→ **Task item**:
Word for word, restate the listing that follows and leave out the images.

→ **Entries provided**:
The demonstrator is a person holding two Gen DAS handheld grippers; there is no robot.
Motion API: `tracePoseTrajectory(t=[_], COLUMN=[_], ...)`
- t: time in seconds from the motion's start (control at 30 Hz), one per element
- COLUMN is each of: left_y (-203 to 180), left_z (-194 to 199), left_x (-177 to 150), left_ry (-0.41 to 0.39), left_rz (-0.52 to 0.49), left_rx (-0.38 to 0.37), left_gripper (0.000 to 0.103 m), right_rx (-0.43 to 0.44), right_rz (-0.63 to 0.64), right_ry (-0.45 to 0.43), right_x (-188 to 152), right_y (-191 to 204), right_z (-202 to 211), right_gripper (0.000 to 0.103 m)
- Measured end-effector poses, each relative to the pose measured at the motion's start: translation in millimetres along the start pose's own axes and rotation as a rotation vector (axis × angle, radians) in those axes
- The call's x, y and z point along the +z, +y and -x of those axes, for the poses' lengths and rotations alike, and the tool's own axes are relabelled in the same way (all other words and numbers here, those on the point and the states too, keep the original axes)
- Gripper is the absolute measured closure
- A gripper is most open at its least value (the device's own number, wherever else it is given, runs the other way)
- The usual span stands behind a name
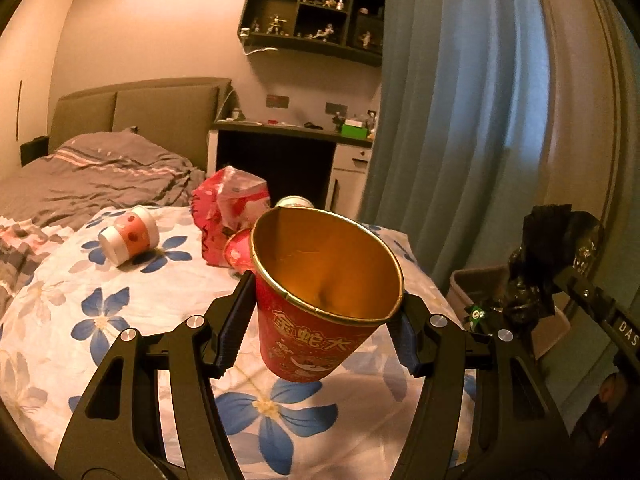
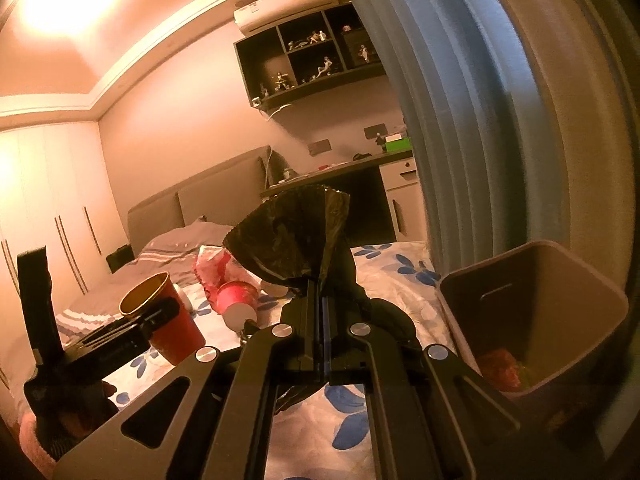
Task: Collect trash
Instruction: 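Carry the black bag and red paper cup over to the brown bin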
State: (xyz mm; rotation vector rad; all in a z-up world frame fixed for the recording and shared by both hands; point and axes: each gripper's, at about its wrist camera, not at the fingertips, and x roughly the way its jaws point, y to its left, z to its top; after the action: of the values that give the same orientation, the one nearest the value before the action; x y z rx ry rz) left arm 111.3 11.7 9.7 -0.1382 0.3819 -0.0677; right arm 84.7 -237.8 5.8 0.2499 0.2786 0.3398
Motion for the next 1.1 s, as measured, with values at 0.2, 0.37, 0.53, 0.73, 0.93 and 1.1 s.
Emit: tracePoseTrajectory(t=[0.2, 0.37, 0.53, 0.73, 0.93, 1.1], left_y=[-12.1, -23.0, -34.7, -48.5, -62.4, -76.3], left_z=[-4.0, -8.5, -13.4, -20.3, -27.2, -33.7], left_x=[-2.1, -2.8, -4.2, -5.5, -6.7, -6.3], left_ry=[0.007, 0.014, 0.021, 0.029, 0.034, 0.038], left_rz=[-0.019, -0.034, -0.051, -0.07, -0.092, -0.114], left_rx=[-0.016, -0.032, -0.045, -0.063, -0.084, -0.109], left_gripper=[0.042, 0.042, 0.042, 0.042, 0.042, 0.042], right_rx=[-0.013, -0.026, -0.041, -0.06, -0.08, -0.1], right_rz=[-0.011, -0.018, -0.029, -0.042, -0.051, -0.055], right_ry=[-0.007, -0.012, -0.02, -0.025, -0.034, -0.045], right_x=[-0.4, -0.6, -0.8, -0.7, -0.3, -0.4], right_y=[-7.9, -13.7, -21.0, -32.2, -39.4, -45.6], right_z=[4.4, 8.8, 13.6, 17.7, 22.2, 26.5], right_gripper=[0.101, 0.101, 0.101, 0.101, 0.101, 0.101])
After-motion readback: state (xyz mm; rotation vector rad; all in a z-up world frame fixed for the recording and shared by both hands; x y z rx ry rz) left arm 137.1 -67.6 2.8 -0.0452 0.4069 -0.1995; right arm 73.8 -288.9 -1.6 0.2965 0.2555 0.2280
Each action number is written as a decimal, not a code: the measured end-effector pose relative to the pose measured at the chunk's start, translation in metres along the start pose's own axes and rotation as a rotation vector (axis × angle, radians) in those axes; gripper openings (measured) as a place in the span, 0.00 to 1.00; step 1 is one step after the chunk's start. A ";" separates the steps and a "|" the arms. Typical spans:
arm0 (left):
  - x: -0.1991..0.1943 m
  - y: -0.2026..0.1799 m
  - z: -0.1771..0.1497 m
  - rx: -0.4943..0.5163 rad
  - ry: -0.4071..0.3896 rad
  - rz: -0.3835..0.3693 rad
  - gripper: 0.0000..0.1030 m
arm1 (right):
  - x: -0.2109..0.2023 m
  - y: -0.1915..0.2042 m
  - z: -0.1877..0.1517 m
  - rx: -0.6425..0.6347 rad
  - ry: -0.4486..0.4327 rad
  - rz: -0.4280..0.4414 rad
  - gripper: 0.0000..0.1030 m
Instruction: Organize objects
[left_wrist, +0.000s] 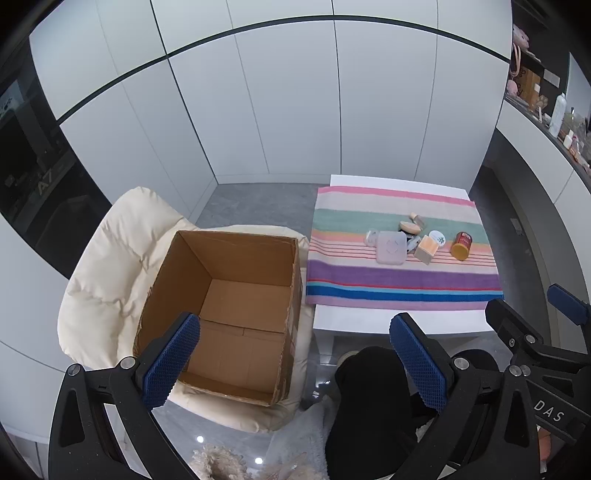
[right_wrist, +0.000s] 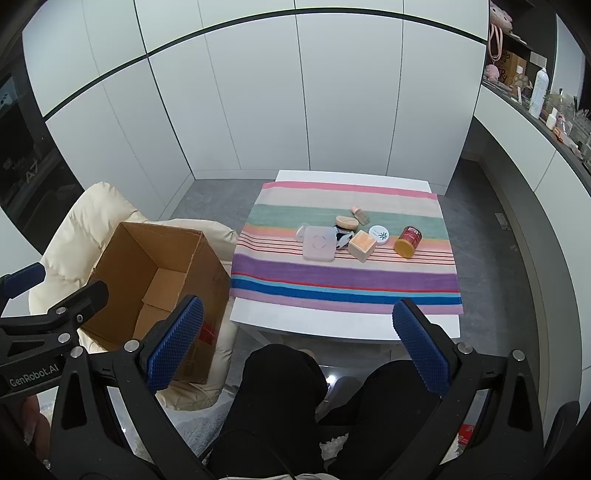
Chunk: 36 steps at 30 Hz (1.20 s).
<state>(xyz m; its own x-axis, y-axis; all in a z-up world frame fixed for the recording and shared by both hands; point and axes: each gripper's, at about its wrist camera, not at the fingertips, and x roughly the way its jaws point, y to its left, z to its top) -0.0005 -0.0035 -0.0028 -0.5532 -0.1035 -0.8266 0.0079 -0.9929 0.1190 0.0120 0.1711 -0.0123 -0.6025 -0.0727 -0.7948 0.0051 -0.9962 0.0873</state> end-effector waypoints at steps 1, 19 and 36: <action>0.000 0.000 -0.001 -0.001 0.001 -0.002 1.00 | 0.000 0.000 0.000 0.000 0.001 0.001 1.00; -0.002 -0.006 -0.003 0.003 -0.004 -0.010 1.00 | 0.001 -0.002 -0.004 0.009 0.000 0.008 1.00; 0.001 -0.007 -0.002 -0.002 0.010 -0.029 1.00 | 0.005 -0.007 -0.005 0.011 0.008 0.012 1.00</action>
<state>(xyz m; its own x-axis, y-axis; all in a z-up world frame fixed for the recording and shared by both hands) 0.0002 0.0031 -0.0055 -0.5452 -0.0755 -0.8349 -0.0060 -0.9956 0.0939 0.0126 0.1771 -0.0195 -0.5962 -0.0855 -0.7983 0.0038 -0.9946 0.1037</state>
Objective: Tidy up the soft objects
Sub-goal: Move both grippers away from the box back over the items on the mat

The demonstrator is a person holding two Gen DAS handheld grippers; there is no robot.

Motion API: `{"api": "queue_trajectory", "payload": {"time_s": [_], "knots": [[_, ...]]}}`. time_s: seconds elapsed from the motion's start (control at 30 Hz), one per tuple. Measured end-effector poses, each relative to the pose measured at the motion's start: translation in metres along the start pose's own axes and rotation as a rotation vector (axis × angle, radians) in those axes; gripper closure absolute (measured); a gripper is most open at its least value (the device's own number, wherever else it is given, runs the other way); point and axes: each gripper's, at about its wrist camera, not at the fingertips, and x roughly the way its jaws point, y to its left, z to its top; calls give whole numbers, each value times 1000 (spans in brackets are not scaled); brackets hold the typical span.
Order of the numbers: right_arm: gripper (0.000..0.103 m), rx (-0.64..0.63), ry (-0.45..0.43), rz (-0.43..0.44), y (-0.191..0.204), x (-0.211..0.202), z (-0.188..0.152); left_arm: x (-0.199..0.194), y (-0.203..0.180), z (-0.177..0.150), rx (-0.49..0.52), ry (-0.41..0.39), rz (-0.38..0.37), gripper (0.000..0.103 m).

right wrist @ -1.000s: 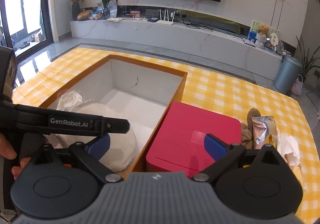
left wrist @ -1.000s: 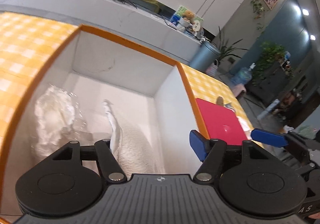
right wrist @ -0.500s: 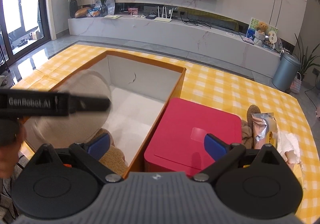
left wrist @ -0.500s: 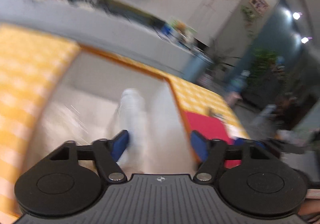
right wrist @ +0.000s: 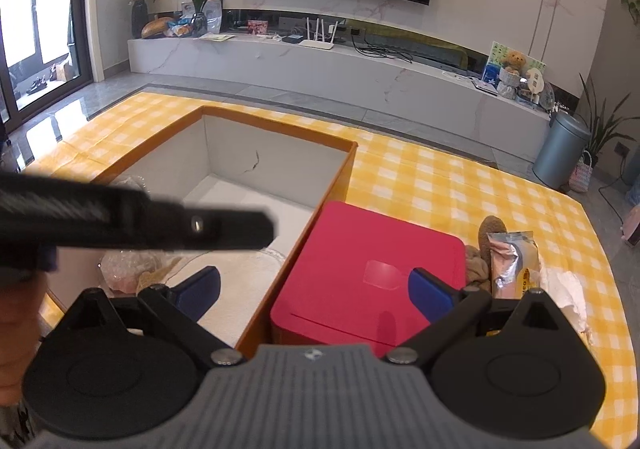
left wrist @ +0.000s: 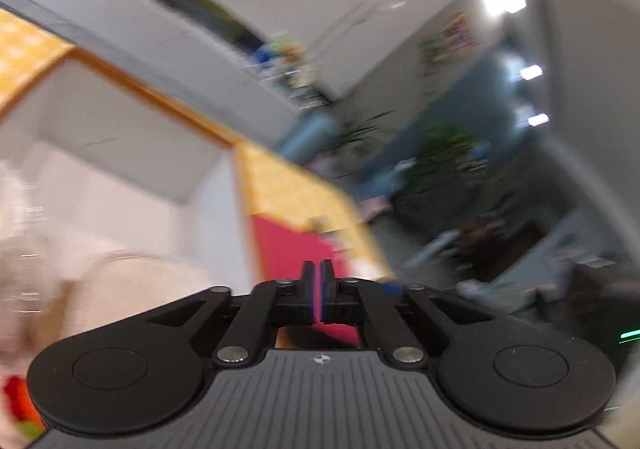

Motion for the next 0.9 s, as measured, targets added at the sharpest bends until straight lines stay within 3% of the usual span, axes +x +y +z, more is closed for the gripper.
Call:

→ **Response to the exercise**:
The demonstrator is a person holding two Gen DAS handheld grippers; there is no robot.
Motion API: `tracePoseTrajectory(t=[_], COLUMN=[_], ...)`
- t: time in seconds from the motion's start (control at 30 Hz), one per element
- COLUMN is each of: left_y (-203 to 180), left_z (-194 to 199), left_x (-177 to 150), left_ry (-0.41 to 0.39), left_rz (-0.52 to 0.49), left_rx (-0.38 to 0.37), left_gripper (0.000 to 0.103 m), right_rx (-0.43 to 0.44), right_rz (-0.63 to 0.64), right_ry (-0.45 to 0.43), right_x (-188 to 152), right_y (-191 to 204), right_z (-202 to 211), right_gripper (0.000 to 0.103 m)
- Measured end-effector poses, each relative to the pose measured at the motion's start: translation in millimetres along the start pose's own axes and rotation as a rotation vector (axis × angle, radians) in those axes
- The call's x, y and z point along the +z, +y and -x of those axes, for the poses' lengths and rotations alike, and the tool's own axes are relabelled in the same way (all other words and numbers here, those on the point and the states too, keep the original axes)
- Gripper is the absolute measured closure
- A gripper is most open at its least value (the device's own number, wherever else it is given, runs the other way)
- The usual span stands behind a name
Task: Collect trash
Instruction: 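Carry the black bag and red paper cup over to the brown bin
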State: (xyz mm; rotation vector rad; all in a z-up world frame fixed for the recording and shared by both hands; point and axes: each gripper's, at about its wrist camera, not at the fingertips, and x roughly the way its jaws point, y to its left, z to its top; after the action: of the values that give the same orientation, the one nearest the value before the action; x y z rx ry rz) left arm 111.3 11.7 9.7 -0.1382 0.3819 -0.0677; right arm 84.7 -237.8 5.8 0.2499 0.2786 0.3398
Motion for the next 1.1 s, as measured, with values at 0.2, 0.37, 0.53, 0.73, 0.93 and 1.1 s.
Emit: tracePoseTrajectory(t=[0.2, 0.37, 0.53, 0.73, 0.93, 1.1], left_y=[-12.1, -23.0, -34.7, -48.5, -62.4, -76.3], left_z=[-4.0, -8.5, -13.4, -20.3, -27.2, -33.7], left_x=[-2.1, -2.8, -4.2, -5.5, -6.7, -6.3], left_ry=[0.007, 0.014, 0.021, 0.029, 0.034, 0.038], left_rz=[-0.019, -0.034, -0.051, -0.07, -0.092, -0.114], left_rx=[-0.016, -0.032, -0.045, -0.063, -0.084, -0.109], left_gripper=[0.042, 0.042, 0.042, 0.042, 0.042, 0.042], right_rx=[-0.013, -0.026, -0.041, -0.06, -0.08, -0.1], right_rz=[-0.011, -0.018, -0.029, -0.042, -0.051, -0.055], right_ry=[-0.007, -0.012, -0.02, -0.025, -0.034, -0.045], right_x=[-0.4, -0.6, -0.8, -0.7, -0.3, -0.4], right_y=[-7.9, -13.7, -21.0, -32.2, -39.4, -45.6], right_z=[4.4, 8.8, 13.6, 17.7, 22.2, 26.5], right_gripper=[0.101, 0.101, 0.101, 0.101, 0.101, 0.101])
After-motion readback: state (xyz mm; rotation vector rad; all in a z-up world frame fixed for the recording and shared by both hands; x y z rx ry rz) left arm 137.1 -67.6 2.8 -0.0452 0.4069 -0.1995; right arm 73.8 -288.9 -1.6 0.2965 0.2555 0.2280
Each action number is written as a decimal, not a code: the measured end-effector pose relative to the pose measured at the chunk's start, translation in metres along the start pose's own axes and rotation as a rotation vector (axis × angle, radians) in those axes; gripper openings (measured) as a place in the span, 0.00 to 1.00; step 1 is one step after the chunk's start. A ";" separates the steps and a "|" the arms. Typical spans:
arm0 (left):
  - x: -0.1991..0.1943 m
  - y: -0.2026..0.1799 m
  - z: -0.1771..0.1497 m
  - rx: -0.4943..0.5163 rad
  - ry: -0.4071..0.3896 rad
  - rz: -0.3835..0.3693 rad
  - gripper: 0.0000..0.1030 m
arm1 (right):
  - x: -0.2109..0.2023 m
  - y: -0.1915..0.2042 m
  - z: -0.1877..0.1517 m
  - rx: -0.6425..0.6347 rad
  - ry: -0.4486..0.4327 rad
  - rz: -0.4280..0.4414 rad
  - gripper: 0.0000..0.1030 m
Instruction: Organize objects
[left_wrist, +0.000s] 
[right_wrist, +0.000s] 
Chunk: 36 steps at 30 Hz (1.20 s).
<state>(xyz m; its own x-axis, y-axis; all in a z-up world frame fixed for the recording and shared by both hands; point and axes: each gripper's, at about its wrist camera, not at the fingertips, and x roughly the way its jaws point, y to its left, z to its top) -0.0005 -0.0035 -0.0028 -0.5532 -0.1035 -0.8266 0.0079 -0.9929 0.1190 0.0120 0.1711 -0.0123 -0.6025 -0.0727 -0.7948 0.0051 -0.9962 0.0873</state> end-effector waypoints at steps 1, 19 and 36: <action>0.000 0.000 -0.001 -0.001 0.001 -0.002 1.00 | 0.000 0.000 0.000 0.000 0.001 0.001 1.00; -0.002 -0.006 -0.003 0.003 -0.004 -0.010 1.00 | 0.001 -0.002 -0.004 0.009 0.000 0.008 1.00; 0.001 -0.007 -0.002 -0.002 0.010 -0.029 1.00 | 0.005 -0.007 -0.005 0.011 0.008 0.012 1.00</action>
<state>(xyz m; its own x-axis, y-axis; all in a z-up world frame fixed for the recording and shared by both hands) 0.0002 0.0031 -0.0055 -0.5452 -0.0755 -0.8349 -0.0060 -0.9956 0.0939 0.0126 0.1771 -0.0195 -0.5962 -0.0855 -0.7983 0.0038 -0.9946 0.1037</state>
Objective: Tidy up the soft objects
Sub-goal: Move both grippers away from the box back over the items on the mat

The demonstrator is a person holding two Gen DAS handheld grippers; there is no robot.

Motion API: `{"api": "queue_trajectory", "payload": {"time_s": [_], "knots": [[_, ...]]}}`. time_s: seconds elapsed from the motion's start (control at 30 Hz), one per tuple. Measured end-effector poses, each relative to the pose measured at the motion's start: translation in metres along the start pose's own axes and rotation as a rotation vector (axis × angle, radians) in those axes; gripper closure absolute (measured); a gripper is most open at its least value (the device's own number, wherever else it is given, runs the other way); point and axes: each gripper's, at about its wrist camera, not at the fingertips, and x roughly the way its jaws point, y to its left, z to its top; calls give whole numbers, each value times 1000 (spans in brackets are not scaled); brackets hold the typical span.
Order of the numbers: right_arm: gripper (0.000..0.103 m), rx (-0.64..0.63), ry (-0.45..0.43), rz (-0.43..0.44), y (-0.191..0.204), x (-0.211..0.202), z (-0.188..0.152); left_arm: x (-0.199..0.194), y (-0.203..0.180), z (-0.177..0.150), rx (-0.49..0.52), ry (-0.41..0.39), rz (-0.38..0.37), gripper (0.000..0.103 m).

right wrist @ -1.000s: 
left wrist @ -1.000s: 
right wrist @ -0.500s: 
left wrist @ -0.500s: 
right wrist @ +0.000s: 
left wrist @ +0.000s: 

Motion for the next 0.9 s, as measured, targets added at the sharpest bends until straight lines stay within 3% of the usual span, axes +x +y +z, more is closed for the gripper.
Call:

The output is complete as shown.